## [What the exercise asks]
Count the lines in the entries below that mention the string "open", then write that number by itself.

Collection entries:

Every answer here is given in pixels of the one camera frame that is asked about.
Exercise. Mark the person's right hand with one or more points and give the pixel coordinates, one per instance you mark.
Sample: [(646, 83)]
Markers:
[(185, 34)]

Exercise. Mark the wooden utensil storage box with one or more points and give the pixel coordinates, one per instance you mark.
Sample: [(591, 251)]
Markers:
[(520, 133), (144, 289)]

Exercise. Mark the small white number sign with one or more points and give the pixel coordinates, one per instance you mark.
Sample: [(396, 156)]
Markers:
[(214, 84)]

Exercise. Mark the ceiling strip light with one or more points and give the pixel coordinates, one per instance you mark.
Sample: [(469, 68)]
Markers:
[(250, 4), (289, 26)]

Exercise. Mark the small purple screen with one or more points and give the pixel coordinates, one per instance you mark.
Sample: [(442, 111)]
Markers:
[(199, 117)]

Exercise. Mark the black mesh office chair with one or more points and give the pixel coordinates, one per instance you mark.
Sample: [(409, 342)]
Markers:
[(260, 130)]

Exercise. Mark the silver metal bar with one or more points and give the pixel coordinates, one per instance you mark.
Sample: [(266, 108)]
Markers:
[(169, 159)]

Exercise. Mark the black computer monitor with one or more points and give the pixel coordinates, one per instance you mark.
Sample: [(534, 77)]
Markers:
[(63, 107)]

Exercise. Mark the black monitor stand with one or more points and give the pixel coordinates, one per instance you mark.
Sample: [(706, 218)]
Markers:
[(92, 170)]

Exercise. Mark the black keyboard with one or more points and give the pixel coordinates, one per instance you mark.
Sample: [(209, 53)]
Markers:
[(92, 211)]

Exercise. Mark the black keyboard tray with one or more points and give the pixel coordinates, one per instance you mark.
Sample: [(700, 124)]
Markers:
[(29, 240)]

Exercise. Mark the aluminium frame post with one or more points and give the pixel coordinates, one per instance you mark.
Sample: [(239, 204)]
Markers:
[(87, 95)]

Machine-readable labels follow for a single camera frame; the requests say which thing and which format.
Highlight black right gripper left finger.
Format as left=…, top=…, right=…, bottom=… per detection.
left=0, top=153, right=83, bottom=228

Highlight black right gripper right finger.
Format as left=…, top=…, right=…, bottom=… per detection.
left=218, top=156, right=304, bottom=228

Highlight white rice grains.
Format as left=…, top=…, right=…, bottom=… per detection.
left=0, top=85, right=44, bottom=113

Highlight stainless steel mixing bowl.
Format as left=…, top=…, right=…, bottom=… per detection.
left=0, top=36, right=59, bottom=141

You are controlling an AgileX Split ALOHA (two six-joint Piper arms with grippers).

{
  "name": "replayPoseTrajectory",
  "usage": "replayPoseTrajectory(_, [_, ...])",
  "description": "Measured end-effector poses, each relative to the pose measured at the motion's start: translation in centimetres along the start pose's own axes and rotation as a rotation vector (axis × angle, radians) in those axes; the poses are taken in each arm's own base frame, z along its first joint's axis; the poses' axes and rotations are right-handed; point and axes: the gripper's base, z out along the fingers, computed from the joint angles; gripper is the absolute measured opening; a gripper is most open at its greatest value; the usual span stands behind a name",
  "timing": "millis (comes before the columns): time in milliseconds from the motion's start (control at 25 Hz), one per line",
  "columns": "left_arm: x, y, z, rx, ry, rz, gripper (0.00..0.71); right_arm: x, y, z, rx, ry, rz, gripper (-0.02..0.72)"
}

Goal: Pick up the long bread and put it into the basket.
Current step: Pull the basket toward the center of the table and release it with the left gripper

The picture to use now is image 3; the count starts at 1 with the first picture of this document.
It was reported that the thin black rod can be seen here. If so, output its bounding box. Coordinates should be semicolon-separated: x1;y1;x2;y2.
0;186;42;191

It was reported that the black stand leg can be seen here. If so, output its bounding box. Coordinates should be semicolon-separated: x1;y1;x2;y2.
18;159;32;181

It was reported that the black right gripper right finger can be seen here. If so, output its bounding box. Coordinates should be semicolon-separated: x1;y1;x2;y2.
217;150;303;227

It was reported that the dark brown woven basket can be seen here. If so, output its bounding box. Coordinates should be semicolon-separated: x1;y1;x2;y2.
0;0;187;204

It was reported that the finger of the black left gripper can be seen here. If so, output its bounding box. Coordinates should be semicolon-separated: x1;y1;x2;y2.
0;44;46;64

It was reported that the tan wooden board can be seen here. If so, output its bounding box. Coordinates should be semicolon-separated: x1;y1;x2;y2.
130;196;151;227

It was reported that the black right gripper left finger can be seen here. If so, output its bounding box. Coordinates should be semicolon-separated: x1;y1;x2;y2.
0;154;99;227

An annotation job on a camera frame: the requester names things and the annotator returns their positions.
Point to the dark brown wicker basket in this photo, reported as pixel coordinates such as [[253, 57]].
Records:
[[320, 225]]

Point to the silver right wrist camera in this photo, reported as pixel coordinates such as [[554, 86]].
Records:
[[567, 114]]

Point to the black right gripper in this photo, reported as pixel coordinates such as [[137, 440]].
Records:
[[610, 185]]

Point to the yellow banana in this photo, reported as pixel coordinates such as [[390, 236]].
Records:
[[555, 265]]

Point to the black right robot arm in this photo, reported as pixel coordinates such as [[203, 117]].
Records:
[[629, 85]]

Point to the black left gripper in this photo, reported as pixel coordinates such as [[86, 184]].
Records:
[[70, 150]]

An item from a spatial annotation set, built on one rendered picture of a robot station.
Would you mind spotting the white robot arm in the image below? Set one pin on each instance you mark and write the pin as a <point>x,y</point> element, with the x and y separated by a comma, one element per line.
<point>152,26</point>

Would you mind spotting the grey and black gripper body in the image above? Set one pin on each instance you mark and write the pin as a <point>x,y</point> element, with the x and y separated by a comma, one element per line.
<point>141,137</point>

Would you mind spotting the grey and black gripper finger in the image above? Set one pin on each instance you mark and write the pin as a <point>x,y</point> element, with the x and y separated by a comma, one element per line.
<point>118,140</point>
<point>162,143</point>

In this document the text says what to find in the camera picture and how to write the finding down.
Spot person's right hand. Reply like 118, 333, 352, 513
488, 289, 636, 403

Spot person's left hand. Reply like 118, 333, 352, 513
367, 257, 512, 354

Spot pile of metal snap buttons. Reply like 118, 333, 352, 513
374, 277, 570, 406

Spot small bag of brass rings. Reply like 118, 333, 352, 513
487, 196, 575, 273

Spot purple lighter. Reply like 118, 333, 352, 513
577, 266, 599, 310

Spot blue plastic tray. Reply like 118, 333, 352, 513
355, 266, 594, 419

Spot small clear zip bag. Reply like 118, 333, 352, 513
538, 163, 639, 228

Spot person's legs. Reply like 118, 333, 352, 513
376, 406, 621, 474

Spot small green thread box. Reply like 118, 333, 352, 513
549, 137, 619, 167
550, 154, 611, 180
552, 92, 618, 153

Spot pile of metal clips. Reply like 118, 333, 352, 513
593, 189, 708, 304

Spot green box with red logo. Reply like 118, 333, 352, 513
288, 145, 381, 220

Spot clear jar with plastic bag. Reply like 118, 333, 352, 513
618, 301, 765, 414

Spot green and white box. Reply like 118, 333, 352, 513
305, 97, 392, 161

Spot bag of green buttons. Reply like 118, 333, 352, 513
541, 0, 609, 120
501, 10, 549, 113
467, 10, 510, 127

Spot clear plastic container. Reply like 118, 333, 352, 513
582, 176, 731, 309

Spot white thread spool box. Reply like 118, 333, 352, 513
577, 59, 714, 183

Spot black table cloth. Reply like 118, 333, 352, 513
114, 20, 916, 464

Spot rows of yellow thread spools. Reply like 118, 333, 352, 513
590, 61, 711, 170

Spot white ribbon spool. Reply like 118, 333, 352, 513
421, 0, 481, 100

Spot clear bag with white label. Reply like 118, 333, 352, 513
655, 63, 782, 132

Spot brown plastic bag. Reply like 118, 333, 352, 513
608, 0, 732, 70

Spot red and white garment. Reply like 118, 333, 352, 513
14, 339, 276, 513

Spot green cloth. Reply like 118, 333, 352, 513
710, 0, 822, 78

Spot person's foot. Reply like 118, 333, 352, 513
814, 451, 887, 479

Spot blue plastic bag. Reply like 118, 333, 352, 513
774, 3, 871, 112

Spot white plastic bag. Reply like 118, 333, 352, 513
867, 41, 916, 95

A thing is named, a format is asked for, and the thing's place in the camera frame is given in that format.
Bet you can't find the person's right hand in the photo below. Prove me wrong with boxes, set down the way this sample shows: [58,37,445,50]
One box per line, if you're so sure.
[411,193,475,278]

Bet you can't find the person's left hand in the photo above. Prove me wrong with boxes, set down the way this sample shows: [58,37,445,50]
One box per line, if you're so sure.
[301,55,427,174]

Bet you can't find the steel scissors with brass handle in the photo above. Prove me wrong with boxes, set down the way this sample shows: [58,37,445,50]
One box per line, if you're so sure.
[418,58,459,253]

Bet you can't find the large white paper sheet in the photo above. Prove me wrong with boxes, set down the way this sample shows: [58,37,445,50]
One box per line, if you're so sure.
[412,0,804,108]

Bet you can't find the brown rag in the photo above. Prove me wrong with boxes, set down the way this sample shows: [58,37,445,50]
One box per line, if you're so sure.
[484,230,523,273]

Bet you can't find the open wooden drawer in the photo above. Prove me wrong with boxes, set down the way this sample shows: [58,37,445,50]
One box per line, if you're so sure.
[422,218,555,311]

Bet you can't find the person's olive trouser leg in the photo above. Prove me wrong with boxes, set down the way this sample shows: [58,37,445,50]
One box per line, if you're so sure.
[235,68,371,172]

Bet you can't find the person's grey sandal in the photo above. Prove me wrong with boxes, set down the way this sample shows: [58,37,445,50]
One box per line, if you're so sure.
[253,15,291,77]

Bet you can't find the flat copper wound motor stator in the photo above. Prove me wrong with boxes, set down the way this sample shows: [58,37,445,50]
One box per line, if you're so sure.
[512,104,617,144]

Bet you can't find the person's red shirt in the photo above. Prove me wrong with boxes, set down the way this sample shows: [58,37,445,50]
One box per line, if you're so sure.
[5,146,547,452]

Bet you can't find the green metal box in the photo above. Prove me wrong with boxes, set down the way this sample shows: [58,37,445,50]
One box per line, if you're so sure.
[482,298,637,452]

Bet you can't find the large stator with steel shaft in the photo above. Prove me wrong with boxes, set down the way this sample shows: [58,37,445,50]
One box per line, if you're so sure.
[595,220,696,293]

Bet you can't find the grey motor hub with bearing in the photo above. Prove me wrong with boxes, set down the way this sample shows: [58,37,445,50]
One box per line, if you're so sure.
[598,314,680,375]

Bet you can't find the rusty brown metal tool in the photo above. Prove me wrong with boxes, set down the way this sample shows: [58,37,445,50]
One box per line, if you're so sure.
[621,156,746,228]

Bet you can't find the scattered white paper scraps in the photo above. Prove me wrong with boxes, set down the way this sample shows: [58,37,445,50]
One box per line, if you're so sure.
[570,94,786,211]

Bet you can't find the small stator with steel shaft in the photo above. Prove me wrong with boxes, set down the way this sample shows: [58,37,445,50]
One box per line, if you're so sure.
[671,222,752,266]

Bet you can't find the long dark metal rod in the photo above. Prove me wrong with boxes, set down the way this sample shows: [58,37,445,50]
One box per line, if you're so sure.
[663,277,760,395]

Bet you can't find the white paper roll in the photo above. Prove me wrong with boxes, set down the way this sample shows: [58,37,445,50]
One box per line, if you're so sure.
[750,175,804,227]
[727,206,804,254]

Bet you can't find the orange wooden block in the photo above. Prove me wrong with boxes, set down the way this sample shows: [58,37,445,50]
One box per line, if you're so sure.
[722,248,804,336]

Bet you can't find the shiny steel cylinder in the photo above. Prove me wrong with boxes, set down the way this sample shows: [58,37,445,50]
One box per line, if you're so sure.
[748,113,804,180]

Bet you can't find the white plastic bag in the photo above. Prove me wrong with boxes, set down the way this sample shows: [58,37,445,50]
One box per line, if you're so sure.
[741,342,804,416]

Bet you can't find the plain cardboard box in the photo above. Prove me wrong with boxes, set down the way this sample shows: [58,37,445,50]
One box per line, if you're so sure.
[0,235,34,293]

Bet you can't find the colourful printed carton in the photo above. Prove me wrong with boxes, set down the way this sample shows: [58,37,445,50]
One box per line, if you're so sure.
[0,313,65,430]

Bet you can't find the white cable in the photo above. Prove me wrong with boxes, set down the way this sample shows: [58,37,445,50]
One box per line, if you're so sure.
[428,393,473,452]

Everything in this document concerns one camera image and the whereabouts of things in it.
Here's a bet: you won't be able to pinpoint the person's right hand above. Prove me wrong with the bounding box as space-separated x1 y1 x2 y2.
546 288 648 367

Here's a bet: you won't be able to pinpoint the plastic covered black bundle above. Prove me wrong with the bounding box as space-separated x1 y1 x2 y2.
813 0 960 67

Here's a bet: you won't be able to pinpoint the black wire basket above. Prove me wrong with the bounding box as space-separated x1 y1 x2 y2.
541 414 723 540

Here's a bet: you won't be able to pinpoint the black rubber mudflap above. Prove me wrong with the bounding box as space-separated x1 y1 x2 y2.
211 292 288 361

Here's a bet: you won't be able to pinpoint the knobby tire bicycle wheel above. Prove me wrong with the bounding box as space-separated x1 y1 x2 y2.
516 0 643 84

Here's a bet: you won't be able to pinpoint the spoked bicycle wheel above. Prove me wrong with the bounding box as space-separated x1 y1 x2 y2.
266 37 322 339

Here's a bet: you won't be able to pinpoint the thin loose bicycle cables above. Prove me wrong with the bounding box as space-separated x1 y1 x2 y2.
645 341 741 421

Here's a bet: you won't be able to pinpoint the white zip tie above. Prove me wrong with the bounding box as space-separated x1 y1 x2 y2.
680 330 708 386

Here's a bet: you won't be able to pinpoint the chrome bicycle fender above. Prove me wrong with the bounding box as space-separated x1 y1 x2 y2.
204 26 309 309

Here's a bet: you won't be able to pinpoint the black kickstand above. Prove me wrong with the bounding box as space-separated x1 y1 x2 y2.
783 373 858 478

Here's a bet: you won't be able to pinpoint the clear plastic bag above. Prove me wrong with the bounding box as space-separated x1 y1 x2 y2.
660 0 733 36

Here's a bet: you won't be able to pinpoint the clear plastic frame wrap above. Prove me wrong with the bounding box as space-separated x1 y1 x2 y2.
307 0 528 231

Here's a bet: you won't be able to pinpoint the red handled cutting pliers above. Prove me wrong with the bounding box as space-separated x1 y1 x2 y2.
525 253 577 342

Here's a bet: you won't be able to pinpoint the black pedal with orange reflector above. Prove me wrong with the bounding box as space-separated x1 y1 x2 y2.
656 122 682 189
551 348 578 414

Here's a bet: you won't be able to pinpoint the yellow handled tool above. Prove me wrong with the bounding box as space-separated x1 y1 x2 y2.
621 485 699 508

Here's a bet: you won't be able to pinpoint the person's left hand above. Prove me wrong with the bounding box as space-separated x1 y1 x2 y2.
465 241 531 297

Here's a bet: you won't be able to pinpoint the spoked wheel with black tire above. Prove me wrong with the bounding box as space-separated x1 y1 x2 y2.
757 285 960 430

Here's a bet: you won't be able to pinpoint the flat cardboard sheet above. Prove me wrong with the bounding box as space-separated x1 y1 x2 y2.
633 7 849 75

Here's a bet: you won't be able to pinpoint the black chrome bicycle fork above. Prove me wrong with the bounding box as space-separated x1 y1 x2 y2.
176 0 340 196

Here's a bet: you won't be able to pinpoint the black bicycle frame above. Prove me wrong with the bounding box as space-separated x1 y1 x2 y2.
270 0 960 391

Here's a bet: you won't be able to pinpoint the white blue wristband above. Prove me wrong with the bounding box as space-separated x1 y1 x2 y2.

## [Response area]
2